Producers often face funding issues especially in a country with exchange control regulations. Prepayment offers a simple solution to this predicament by enabling producers to receive advance payment for their commodities and goods.
Prepayments are the payments of bills, operating expenses/non-operating expense or settlement of debts, before their due dates.
How does it work?
Signing a prepayment contract allows the borrowers to prepay for goods and assets provided by their producers. The parties involved sign a prepayment and an off-take agreement under which the borrower pays the money upfront. The seller uses the funds to produce goods and interest is applied on any left-over or outstanding amounts under this agreement. A typical prepayment finance deal includes an allocation of the lender’s rights under the prepayment contract and the buyer’s rights under the off-take contract. It is also possible for the security to be taken over the bank account and the goods into which the buyer makes the payment. The diagram below (Fig 1) illustrates how prepayment finance operates.
Diagram - Prepayment Finance
There are three main types of prepayment finance:
- Prepayments by individuals: Individuals can also make prepayments and the great thing about this is that the accounting process is considerably simpler. For instance, a customer might delay the payment of their credit card bill by 30 days. Let’s say a customer spends $2000 on his credit card and clears the bill that day. Even though, he made the payment shortly after using his credit card, it is still considered a prepayment because the bill isn’t really due for another 30 days.
- Prepayment by Corporations: Corporations pay for the costs of assets to be used in the future, in advance. This prepayment is labelled as a normal expenditure once the company starts using the purchased asset.
- Prepayment by Taxpayers: Taxpayers unknowingly make prepayments of taxes as some of their pay-check is stuck.

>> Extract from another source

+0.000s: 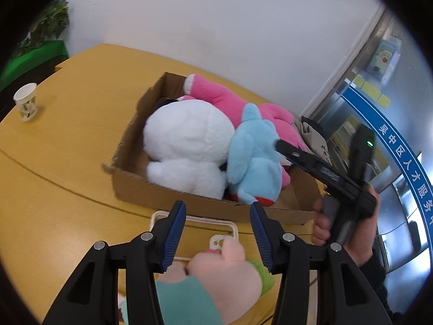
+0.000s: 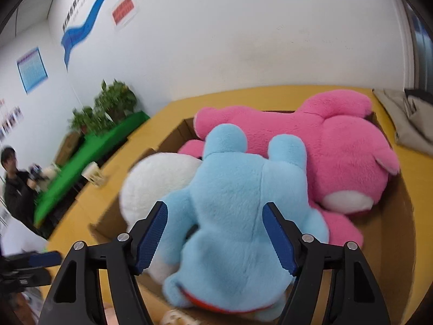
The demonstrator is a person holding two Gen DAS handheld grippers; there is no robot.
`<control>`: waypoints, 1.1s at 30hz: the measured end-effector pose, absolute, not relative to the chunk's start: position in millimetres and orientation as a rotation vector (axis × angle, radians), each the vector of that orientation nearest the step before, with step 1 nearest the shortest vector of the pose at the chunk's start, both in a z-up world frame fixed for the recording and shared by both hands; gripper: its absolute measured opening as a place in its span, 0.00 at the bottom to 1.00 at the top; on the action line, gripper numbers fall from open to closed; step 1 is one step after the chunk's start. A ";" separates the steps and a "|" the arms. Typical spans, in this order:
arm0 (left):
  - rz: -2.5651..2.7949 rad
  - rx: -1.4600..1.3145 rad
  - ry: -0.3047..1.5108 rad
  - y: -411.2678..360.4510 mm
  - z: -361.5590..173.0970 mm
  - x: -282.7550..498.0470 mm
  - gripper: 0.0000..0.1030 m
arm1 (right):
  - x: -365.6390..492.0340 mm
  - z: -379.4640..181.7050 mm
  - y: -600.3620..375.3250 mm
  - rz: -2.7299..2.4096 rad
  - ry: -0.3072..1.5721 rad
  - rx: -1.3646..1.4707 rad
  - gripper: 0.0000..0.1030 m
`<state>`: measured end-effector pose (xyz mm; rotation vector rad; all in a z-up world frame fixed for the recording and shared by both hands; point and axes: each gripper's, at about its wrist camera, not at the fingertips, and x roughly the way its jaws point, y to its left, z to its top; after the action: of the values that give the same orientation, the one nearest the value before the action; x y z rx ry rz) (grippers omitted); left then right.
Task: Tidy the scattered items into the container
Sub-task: 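Move both tools to the teal-and-pink plush with green tuft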
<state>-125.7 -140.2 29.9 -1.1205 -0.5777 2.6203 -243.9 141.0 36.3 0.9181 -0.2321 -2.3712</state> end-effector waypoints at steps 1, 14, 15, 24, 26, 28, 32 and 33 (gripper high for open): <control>2.616 -1.106 -0.582 -143.2 28.2 -120.9 0.47 | -233.8 38.9 146.8 -2.365 -0.254 0.907 0.80; 2.460 -1.151 -0.589 -152.9 -7.9 -82.8 0.47 | -97.0 22.3 175.4 -2.180 -0.305 0.908 0.96; 2.452 -1.139 -0.597 -153.5 -9.5 -77.7 0.47 | -92.2 18.6 170.2 -2.174 -0.280 0.929 0.96; 2.422 -1.185 -0.683 -187.5 -40.9 -45.6 0.62 | -62.9 8.6 123.5 -2.185 -0.171 0.939 0.99; 2.387 -1.200 -0.714 -191.8 -50.5 -42.5 0.62 | -66.8 0.4 117.6 -2.189 -0.175 0.955 0.99; 2.339 -1.214 -0.746 -191.9 -59.8 -42.4 0.62 | -73.8 -11.5 110.7 -2.182 -0.163 0.988 0.99; 2.287 -1.187 -0.809 -191.9 -72.4 -46.1 0.70 | -84.1 -28.7 98.5 -2.128 -0.155 1.042 0.99; 2.277 -1.187 -0.818 -190.7 -74.7 -47.7 0.70 | -85.8 -32.0 94.7 -2.114 -0.151 1.053 0.99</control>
<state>-47.7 -190.7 -74.7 -1.1869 -0.8184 2.2772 -85.8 94.7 -32.0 1.0529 -0.1507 -2.1144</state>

Self-employed individuals, for example, are required to make the advance payment of taxes by making quarterly approximated tax payments. However, they receive a tax refund if they pay more than their actual tax liability.
- Enables seller of goods to successfully sign long term supply deals with producers in return for the provision of finance, funded by the buyer of product or commodities. This provides producers the financing they need to manufacture goods.
- Advance payment may also allow producers to search for further trade financing to expand its lending base and to diminish risks associated with funding.
- There is also the incentive of reduced interest payment on the left-over primary amount. In other words, if you are making a prepayment of any loans, your interest pay-out becomes smaller.
- Corporations can use the advance payments to pay their workforce and expenses.
- By refinancing the debt, individuals can pay past debt in advance.
- Prepayment tariff costs are higher than usual tariff costs because of the costs associated with serving customers through this method.
- Risks associated with deals can’t be completely eliminated and a trader is rarely permitted to transfer them to banks.
- Especially in commodities finance, there are more potential issues and risks around pre-paying a supplier and loans have to be closely monitored.
Duferco is an extremely varied and competent Group. Its main activities are in the Energy, Industrial and Shipping business sectors and they operate in 22 countries around the world. HBIS Group Tangsteel company is China’s large steel enterprise and one of the pillars of HBIS. It is located at the center of Bohai economic circle joining Beijing, Tianjin, and Hebei.
In 2012, Duferco initiated a prepayment plan as part of its growing commercial and technical relationship with Tangsteel. Duferco was not only the exclusive off-taker of steel products exported but also a 10% risk guarantor under the signed agreement. The loan was facilitated by Deutsche Bank (China) Shanghai Branch whose trustees acted as security agents. Tangsteel used this prepayment steel loan to expand its international business.
Are there any disclosure requirements for the prepayment agreements?
- Yes, a trading company discloses prepayment transactions in its yearly financial statement.
Does prepayment involve non-banking companies taking economic risks that they are not prepared to deal with? If yes, then how do such companies deal with these risks?
- Prepayment does not really involve trading companies taking risks that they can’t handle as they should have a sound knowledge of producing companies and good relationships with refiners. It also allows them to secure the off-take/supply of product. Therefore, they understand the credit, difficulties and the challenges associated with striking a deal. Also, they can transfer a major percentage of their financial risks to the banks to which the prepayment loans are syndicated. Hence, by splitting their risks with banks, such companies are able to deal with potential economic risks.